What to produce |
Below is some data. Retype exactly the lines starting at the one with "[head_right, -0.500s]" and ending at the one with "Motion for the".

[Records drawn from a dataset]
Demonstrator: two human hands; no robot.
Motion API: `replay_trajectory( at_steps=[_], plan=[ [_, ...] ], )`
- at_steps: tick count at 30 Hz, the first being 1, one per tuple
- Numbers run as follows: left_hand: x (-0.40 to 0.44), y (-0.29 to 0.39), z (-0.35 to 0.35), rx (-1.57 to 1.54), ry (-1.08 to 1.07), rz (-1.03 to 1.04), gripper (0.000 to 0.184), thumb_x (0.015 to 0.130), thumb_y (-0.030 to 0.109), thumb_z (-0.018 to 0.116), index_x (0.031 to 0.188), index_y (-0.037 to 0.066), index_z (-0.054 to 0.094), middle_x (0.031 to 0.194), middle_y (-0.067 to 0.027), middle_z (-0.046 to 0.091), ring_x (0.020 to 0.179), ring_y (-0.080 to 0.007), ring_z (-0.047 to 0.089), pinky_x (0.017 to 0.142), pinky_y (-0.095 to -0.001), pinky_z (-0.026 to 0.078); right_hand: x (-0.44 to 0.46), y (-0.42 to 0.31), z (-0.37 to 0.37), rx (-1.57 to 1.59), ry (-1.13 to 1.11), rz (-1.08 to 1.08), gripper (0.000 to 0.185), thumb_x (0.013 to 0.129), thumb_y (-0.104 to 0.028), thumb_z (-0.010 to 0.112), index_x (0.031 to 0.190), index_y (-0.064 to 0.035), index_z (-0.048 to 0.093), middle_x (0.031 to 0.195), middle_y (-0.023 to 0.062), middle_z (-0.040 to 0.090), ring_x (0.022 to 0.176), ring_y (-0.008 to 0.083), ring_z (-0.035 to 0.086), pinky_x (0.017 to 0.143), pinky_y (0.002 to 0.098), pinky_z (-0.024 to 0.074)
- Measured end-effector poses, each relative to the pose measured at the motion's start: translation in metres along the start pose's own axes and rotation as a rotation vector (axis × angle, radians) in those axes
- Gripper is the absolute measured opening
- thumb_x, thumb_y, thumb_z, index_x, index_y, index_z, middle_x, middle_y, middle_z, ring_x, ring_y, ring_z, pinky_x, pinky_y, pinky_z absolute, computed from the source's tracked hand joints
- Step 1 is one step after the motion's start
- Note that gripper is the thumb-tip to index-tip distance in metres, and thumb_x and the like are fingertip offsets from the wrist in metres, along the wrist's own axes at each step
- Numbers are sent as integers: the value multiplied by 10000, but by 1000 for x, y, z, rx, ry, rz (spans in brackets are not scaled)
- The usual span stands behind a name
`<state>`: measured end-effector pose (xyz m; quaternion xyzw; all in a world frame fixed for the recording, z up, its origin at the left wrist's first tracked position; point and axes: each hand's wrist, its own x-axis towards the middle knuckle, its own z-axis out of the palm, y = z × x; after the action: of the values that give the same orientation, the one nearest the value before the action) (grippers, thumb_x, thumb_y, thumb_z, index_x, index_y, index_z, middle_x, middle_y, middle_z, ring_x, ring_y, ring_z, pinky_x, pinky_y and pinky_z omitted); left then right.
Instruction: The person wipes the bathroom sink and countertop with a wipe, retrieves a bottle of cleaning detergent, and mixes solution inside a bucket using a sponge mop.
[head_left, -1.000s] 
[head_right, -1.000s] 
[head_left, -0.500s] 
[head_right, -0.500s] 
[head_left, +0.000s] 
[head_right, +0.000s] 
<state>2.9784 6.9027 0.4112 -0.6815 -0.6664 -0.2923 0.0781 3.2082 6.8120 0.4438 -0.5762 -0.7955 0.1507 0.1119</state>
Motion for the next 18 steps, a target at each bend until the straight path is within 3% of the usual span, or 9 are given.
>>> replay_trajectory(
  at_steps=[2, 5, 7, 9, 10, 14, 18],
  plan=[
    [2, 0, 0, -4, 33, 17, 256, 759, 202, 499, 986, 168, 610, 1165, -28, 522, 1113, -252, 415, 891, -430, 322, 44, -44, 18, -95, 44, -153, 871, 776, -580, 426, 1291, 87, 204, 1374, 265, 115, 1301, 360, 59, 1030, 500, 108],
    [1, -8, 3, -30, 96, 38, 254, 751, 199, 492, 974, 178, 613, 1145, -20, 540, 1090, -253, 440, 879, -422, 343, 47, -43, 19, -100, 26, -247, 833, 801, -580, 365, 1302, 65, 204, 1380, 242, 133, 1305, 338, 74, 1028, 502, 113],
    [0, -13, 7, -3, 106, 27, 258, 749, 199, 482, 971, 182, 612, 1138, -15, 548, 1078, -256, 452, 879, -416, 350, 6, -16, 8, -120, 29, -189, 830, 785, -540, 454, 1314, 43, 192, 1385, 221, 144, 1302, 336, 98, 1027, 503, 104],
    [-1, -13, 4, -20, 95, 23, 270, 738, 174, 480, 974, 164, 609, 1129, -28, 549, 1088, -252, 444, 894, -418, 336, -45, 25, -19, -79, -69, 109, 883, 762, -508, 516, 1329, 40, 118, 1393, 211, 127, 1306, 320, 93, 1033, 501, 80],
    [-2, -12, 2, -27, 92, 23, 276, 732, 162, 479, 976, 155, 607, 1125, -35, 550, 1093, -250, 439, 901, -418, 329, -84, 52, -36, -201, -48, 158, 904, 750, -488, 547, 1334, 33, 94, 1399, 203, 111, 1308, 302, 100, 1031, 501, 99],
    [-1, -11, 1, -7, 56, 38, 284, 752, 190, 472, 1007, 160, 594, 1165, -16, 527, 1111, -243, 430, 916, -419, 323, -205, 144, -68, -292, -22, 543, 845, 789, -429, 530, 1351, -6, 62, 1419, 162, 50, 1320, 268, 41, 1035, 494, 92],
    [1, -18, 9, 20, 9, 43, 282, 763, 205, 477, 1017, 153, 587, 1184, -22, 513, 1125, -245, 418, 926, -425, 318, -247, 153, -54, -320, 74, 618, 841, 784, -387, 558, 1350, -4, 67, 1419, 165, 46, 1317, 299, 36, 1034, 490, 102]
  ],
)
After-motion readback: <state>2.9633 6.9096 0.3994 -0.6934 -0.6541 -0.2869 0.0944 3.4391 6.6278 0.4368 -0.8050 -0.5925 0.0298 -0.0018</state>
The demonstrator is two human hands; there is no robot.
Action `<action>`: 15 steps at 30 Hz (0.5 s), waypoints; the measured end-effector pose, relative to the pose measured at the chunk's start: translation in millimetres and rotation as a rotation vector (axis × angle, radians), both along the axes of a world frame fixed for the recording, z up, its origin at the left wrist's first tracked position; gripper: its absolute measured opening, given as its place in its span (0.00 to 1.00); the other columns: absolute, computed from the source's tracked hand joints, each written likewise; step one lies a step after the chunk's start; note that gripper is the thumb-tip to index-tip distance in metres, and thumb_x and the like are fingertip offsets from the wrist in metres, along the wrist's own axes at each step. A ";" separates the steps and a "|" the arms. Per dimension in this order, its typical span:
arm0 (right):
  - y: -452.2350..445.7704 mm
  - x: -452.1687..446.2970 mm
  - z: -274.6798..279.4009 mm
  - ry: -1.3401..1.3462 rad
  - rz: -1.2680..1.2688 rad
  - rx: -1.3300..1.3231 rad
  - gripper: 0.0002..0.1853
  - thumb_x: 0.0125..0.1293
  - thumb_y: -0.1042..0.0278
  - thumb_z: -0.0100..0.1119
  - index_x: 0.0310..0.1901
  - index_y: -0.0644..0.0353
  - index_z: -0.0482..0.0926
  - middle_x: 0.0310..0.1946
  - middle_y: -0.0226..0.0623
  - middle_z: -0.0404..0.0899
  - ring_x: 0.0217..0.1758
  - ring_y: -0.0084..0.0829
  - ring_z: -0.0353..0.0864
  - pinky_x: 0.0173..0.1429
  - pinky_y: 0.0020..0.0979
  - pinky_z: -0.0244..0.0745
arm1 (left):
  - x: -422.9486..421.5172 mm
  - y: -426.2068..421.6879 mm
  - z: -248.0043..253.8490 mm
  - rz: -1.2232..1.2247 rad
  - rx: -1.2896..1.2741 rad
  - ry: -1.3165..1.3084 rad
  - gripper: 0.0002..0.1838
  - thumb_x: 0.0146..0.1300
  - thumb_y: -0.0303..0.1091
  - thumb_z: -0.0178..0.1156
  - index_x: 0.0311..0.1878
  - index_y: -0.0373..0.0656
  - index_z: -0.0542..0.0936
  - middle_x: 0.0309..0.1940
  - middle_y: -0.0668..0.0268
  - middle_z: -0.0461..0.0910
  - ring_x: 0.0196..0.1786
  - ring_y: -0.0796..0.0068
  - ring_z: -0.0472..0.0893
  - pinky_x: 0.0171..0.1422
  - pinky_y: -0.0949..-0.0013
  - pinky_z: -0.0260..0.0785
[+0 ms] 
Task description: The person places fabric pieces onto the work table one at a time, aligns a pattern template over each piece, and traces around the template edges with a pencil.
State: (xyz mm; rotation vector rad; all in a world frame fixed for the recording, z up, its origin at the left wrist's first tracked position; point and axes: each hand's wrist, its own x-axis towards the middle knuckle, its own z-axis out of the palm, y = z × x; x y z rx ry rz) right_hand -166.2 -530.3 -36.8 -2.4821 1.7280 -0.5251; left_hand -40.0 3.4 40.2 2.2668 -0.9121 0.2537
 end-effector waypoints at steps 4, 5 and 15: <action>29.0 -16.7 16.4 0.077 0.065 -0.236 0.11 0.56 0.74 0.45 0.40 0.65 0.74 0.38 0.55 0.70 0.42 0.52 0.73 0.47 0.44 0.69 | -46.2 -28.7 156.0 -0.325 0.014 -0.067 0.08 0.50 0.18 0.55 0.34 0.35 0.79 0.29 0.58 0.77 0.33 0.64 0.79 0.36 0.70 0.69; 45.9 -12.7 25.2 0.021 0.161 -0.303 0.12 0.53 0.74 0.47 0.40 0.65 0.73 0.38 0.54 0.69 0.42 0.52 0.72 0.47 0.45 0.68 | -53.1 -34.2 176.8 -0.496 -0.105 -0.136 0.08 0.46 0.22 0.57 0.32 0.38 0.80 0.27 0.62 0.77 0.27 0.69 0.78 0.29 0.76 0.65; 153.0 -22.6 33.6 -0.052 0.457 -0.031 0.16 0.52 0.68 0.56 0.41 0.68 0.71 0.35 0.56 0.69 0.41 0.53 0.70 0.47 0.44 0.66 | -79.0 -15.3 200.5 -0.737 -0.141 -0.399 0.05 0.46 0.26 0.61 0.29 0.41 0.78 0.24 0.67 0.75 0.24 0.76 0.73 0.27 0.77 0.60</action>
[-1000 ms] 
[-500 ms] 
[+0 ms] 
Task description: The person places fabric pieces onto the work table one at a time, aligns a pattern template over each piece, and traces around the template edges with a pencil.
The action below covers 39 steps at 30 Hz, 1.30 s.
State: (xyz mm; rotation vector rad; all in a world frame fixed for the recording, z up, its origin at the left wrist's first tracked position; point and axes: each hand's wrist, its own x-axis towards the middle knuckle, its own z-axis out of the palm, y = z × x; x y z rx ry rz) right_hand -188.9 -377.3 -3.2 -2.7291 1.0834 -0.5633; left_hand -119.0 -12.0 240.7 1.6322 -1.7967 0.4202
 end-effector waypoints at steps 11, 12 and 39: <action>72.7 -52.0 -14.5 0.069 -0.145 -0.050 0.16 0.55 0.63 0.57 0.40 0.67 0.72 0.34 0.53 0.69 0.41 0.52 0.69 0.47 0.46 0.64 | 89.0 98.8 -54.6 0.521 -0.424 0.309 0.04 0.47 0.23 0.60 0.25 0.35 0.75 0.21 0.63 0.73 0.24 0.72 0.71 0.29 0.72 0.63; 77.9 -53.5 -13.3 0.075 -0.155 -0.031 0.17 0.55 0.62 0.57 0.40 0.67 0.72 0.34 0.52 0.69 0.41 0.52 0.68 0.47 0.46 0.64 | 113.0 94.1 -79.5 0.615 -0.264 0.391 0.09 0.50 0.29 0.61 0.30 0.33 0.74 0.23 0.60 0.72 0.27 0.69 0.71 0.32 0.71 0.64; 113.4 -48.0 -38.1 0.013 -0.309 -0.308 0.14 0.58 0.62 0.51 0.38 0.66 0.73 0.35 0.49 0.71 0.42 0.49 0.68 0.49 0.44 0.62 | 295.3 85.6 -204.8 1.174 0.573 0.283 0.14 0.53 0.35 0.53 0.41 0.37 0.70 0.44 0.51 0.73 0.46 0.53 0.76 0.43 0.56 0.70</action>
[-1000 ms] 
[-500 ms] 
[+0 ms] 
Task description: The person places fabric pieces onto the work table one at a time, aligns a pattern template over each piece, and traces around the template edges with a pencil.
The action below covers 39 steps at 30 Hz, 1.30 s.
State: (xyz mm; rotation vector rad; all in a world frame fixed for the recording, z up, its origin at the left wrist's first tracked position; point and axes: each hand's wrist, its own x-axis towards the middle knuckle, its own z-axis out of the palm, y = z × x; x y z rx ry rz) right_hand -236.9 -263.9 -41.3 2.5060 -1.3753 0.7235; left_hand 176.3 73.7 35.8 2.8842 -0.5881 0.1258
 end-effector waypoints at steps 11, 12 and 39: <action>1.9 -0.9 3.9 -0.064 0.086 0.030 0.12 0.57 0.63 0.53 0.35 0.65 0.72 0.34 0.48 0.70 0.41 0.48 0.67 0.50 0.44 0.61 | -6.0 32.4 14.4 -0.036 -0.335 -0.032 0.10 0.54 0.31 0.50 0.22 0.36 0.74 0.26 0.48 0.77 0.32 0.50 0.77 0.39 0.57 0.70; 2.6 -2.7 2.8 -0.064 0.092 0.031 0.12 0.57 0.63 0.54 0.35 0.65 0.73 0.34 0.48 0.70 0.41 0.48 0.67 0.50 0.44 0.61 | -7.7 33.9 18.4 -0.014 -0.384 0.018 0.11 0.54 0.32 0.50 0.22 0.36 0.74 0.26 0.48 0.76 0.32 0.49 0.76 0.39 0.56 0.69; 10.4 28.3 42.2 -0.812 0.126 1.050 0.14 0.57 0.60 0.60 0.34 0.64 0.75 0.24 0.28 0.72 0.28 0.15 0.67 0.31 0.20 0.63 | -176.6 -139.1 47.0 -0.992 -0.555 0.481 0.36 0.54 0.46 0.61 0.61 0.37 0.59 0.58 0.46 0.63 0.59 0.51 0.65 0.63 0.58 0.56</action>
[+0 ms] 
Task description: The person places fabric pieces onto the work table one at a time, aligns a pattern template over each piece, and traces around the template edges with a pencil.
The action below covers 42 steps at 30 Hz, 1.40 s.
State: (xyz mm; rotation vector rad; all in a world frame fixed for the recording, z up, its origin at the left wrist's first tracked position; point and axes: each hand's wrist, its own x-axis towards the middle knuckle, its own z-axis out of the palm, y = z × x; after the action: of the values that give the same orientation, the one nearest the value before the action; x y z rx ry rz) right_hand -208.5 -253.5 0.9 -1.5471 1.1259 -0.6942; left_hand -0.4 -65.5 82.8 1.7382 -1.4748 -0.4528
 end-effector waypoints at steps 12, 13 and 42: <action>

Task response |
[head_right, -0.500s] 
[head_left, +0.000s] 
[head_right, +0.000s] 
<state>2.9784 6.9027 0.4112 -0.6815 -0.6664 -0.2923 0.0781 3.2082 6.8120 0.4438 -0.5762 -0.7955 0.1507 0.1119</state>
Motion for the next 18 steps, a target at each bend until the straight path is within 3% of the usual span, or 9 are given.

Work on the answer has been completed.